Parametric Numerical Integration with (Differential) Machine Learning (2512.11530v1)

Published 12 Dec 2025 in cs.LG and math.NA

Abstract: In this work, we introduce a machine/deep learning methodology to solve parametric integrals. Besides classical machine learning approaches, we consider a differential learning framework that incorporates derivative information during training, emphasizing its advantageous properties. Our study covers three representative problem classes: statistical functionals (including moments and cumulative distribution functions), approximation of functions via Chebyshev expansions, and integrals arising directly from differential equations. These examples range from smooth closed-form benchmarks to challenging numerical integrals. Across all cases, the differential machine learning-based approach consistently outperforms standard architectures, achieving lower mean squared error, enhanced scalability, and improved sample efficiency.

Summary

The paper introduces a novel DML framework that integrates derivative data with Monte Carlo estimates to drastically reduce MSE and improve computational efficiency.
It transforms the integration problem into a regression task, enabling precise approximations of parametric mappings through blended value and gradient information.
Extensive experiments demonstrate DML's superior performance and scalability in statistical functionals, Chebyshev expansions, and differential equation integrals.

Parametric Numerical Integration with (Differential) Machine Learning

Introduction

This paper presents a novel machine learning methodology for solving parametric integrals, enhancing classical approaches by integrating derivative information into the learning process. The study focuses on three core problem classes: statistical functionals, Chebyshev expansions for function approximation, and integrals associated with differential equations. The use of differential machine learning (DML) is a key innovation, significantly outperforming standard architectures in terms of mean squared error (MSE), scalability, and sample efficiency.

Methodological Framework

The paper introduces DML as a robust extension of traditional artificial neural networks (ANNs), leveraging single-realization Monte Carlo (MC) estimates combined with derivative data. This integration allows ANNs to approximate parametric mappings effectively, transforming the integration problem into a regression task. By training models on unbiased MC data with parameter-based gradients, DML inherits mathematical smoothness, reducing variance and enhancing generalization.
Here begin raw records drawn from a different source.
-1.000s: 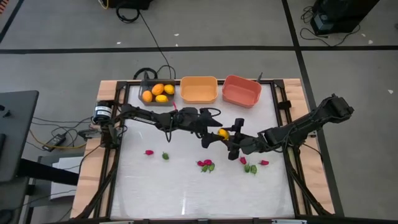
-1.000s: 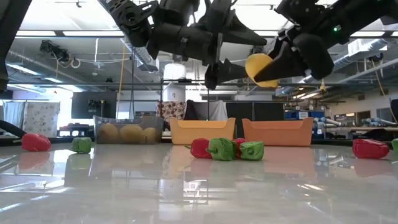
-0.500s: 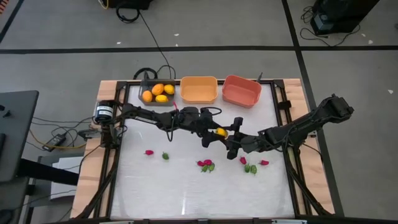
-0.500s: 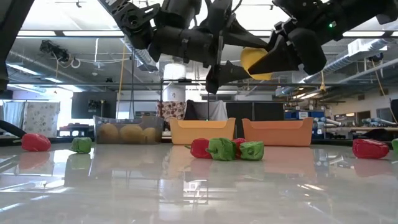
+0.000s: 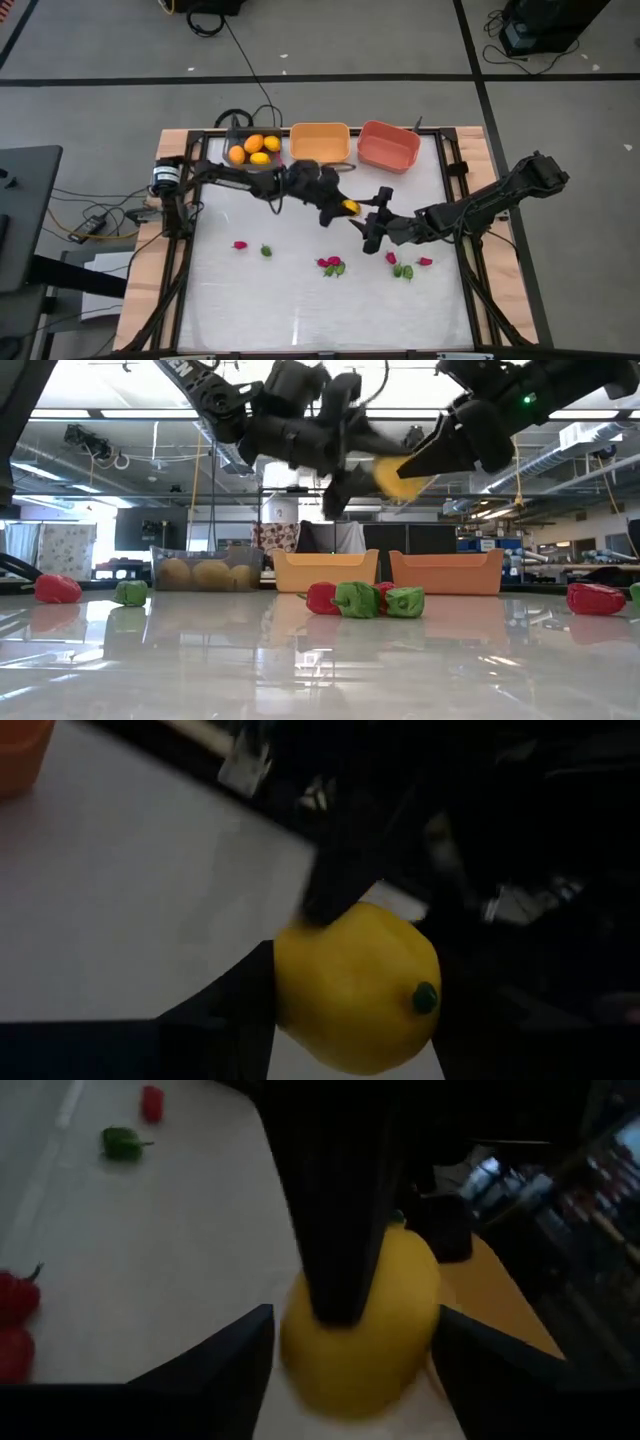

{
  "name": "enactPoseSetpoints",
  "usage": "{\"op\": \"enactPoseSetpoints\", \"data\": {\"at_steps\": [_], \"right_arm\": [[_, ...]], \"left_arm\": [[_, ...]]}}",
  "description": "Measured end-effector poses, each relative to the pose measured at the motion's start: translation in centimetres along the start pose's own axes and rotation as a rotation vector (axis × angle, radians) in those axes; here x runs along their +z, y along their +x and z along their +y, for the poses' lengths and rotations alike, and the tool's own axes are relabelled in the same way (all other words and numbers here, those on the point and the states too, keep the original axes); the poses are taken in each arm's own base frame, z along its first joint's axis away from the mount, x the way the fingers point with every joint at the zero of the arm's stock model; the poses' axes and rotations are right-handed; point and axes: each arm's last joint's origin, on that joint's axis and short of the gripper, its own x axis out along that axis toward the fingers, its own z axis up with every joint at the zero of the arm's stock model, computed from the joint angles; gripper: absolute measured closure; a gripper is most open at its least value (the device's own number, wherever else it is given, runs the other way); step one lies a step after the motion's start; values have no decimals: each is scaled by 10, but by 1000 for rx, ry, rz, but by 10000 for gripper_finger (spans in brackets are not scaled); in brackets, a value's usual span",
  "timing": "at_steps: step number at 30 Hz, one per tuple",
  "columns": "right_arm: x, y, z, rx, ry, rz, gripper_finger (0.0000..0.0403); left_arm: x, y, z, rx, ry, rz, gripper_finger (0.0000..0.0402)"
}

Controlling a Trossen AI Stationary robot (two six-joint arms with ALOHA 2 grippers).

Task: Sort produce into baskets
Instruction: Put the lemon into the black bin

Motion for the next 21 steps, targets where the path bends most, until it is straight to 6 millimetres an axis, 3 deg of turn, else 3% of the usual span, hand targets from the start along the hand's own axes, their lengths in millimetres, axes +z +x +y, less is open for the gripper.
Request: {"op": "enactPoseSetpoints", "data": {"at_steps": [7, 14, 21], "right_arm": [[-10, -3, 2, -78, 193, 73, 79], [-14, -3, 4, 5, 337, 122, 91], [-17, -1, 7, 209, 365, 177, 106]], "left_arm": [[18, -48, 28, 251, -7, 116, 189], [42, -126, 48, 612, 12, 187, 189], [43, -187, 82, 816, -118, 226, 189]]}}
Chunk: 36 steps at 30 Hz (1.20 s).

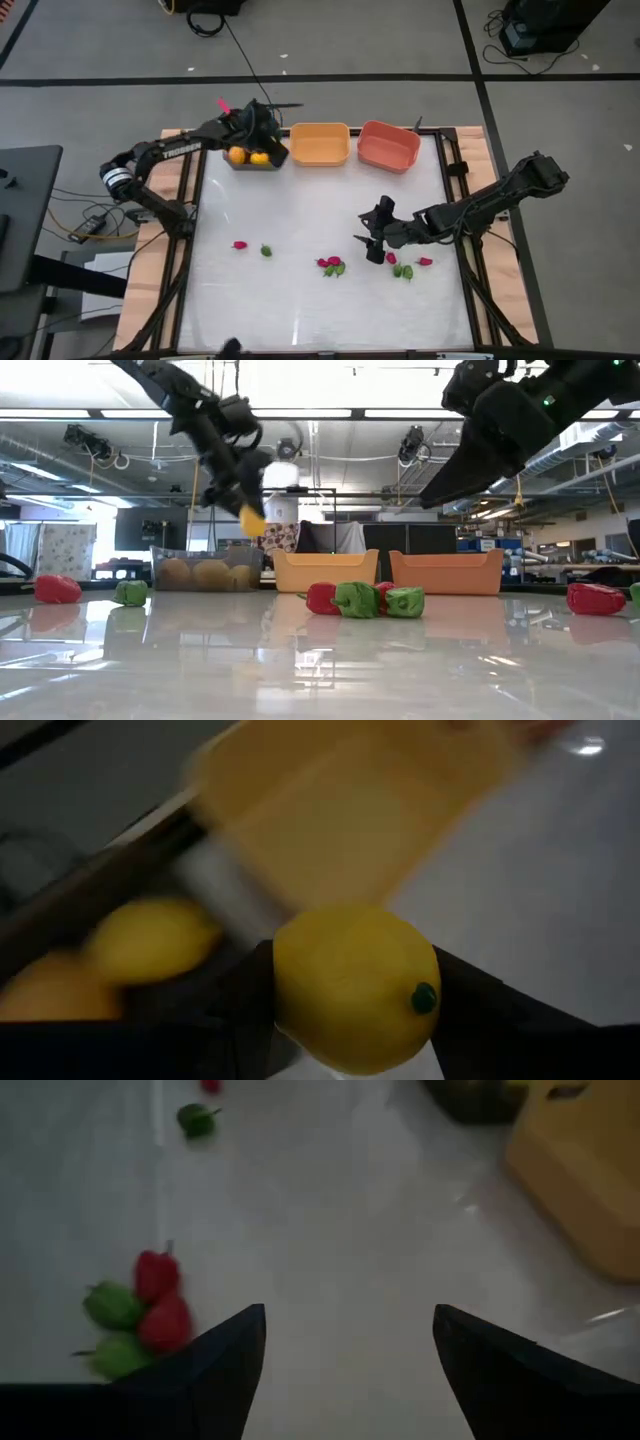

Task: Sort produce into baskets
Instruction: Put the lemon into the black bin, then put the red chili pepper into the yellow bin

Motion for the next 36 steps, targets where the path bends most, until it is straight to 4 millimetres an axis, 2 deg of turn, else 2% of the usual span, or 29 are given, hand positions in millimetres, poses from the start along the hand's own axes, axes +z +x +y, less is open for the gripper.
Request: {"op": "enactPoseSetpoints", "data": {"at_steps": [5, 8, 12, 19, 23, 28, 31, 36], "right_arm": [[1, 2, -4, -8, 12, 7, 118], [1, 2, -4, -6, -20, 10, 125], [2, 4, -8, -16, -38, 9, 137], [8, 9, -15, 2, 46, -7, 148], [9, 10, -18, -11, 74, -13, 147], [9, 11, -20, -38, 76, -20, 148], [9, 11, -20, -37, 75, -20, 148], [9, 11, -20, -39, 66, -21, 148]], "left_arm": [[-9, 3, 39, 186, -73, 28, 188], [-15, 3, 54, 330, -91, 43, 174], [-22, 4, 58, 382, -73, 90, 126], [-28, 2, 56, 383, -61, 156, 30], [-30, -9, 43, 367, -27, 151, 12], [-37, -37, 7, 310, 76, 114, 19], [-52, -55, -22, 235, 162, 104, 29], [-89, -72, -62, 109, 213, 124, 46]]}}
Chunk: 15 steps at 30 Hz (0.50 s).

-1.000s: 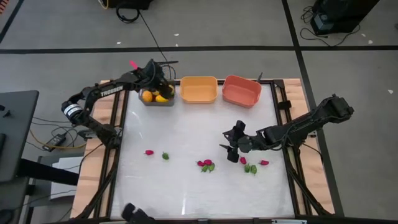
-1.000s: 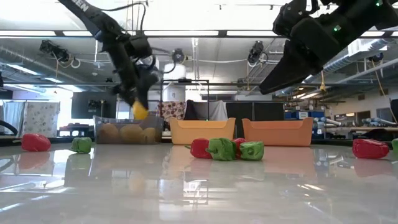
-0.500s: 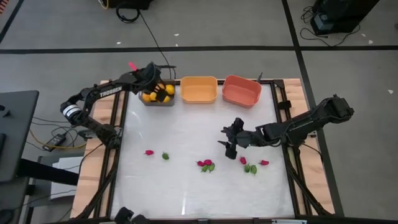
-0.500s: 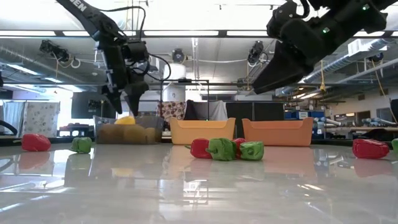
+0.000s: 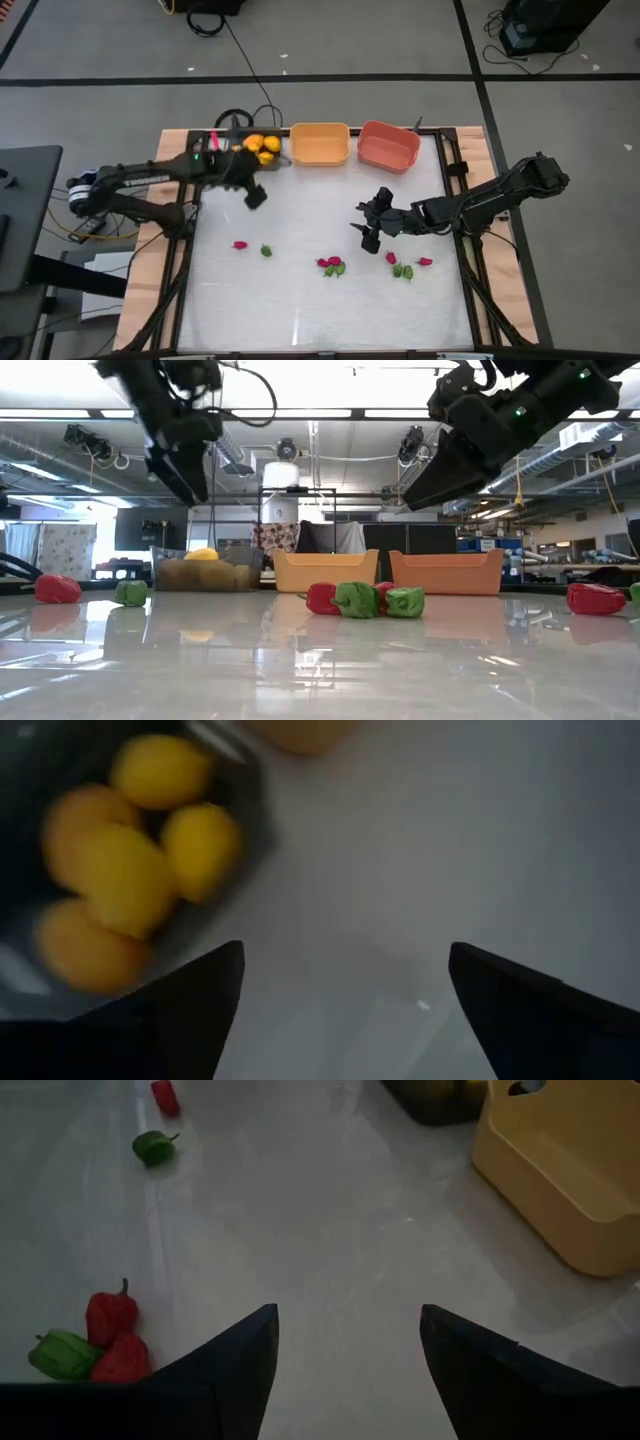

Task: Sort produce into baskets
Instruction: Put the red chili pepper into the yellow bin

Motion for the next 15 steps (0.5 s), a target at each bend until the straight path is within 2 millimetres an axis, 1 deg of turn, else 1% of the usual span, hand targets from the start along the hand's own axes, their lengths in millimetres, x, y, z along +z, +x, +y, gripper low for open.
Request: {"op": "enactPoseSetpoints", "data": {"at_steps": [4, 9, 11, 15], "right_arm": [[2, 0, 0, 3, -9, -14, 148], [2, 0, 1, 8, -7, -19, 148], [2, 0, 1, 8, -7, -19, 148], [2, 0, 0, 5, -23, -18, 148]], "left_arm": [[-21, -5, -29, -80, 15, 19, 52], [-51, -5, -58, -138, 108, 106, 53], [-66, -3, -65, -139, 130, 160, 53], [-87, 0, -75, -138, 123, 212, 53]]}}
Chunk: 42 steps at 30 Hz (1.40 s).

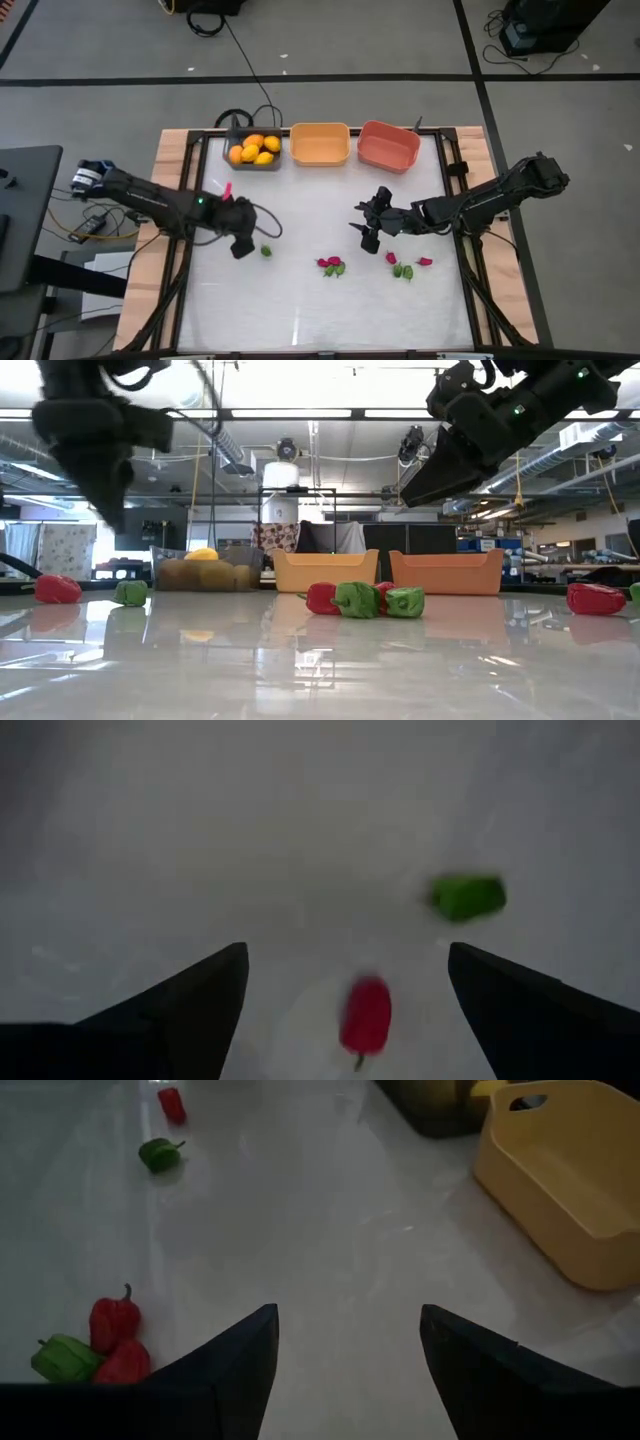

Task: Sort produce into baskets
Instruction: Put the red chili pepper into the yellow bin

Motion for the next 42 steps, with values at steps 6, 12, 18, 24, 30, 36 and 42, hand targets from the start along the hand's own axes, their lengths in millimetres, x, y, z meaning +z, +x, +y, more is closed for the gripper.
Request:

The authors propose a model where a loss function combines value-based and differential information, ensuring that models are both unbiased and efficient in variance reduction. The inclusion of derivative-based data significantly accelerates convergence compared to conventional ANNs.

Numerical Experiments

The study conducts extensive numerical experiments to validate the DML framework. These experiments encompass:

Parametric Statistics: The paper demonstrates superior performance of DML models in approximating parametric moments and cumulative distribution functions (CDFs) across lognormal and chi-squared distributions. Figures highlight DML's precision even in regions of steep gradients or parameter boundaries.

Figure 1: Predictions vs.\ analytical moments for ANN (left) and DML (right) for $X \sim \mathrm{LogNormal}(0,1)$ and $m \in [-1,1]$ .

Chebyshev Coefficients: The experiments further evaluate DML's ability to estimate Chebyshev coefficients for both smooth and non-smooth functions, confirming enhanced accuracy and efficiency. The results underscore DML's capability to handle high-dimensional parameter domains effectively.

Figure 2: Predictions vs.\ analytical Chebyshev coefficients for ANN (left) and DML (right) for the exponential function with $\theta \in [-1,1]$ and $L = 15$ .

Differential Equation Integrals: The final set of experiments addresses integrals arising from ODEs and PIDEs, such as those modeling nonlinear pendulums and stochastic processes with jumps. DML consistently yields high accuracy and reduced sample requirements, with scalability apparent as parameter dimensionality increases.
Figure 3: MSE vs.\ training set size for the Legendre elliptic integral with $b \in [0.01,\pi/2]$ and $\theta \in [0,0.99]$ .

Implications and Future Directions

The DML approach presented in the paper offers substantial improvements over conventional methods, particularly in handling complex, high-dimensional parametric integrals. By efficiently integrating derivative data, DML models promise enhanced accuracy and computational efficiency. This technique has broad applicability across scientific computing, financial modeling, and uncertainty quantification.

Future research could explore the application of DML in other complex integrals and multidimensional parameter spaces. Additionally, investigating the integration of DML with more advanced architectures could further improve efficiency and accuracy.

Conclusion

The paper establishes DML as an effective, scalable approach for parametric numerical integration. By bridging Monte Carlo simulations with advanced neural network training protocols, the framework adeptly addresses the challenges of high-dimensional integration tasks, offering significant advancements in numerical methods. The findings set a compelling precedent for integrating derivative information into machine learning models, heralding a new era of precision in computational analysis.

Figures prominently throughout the study provide clear visual validation of the results, emphasizing DML's strengths in various applications. This work sets the stage for more sophisticated approaches to numerical integration, opening pathways to enhanced computational techniques and broader scientific insights.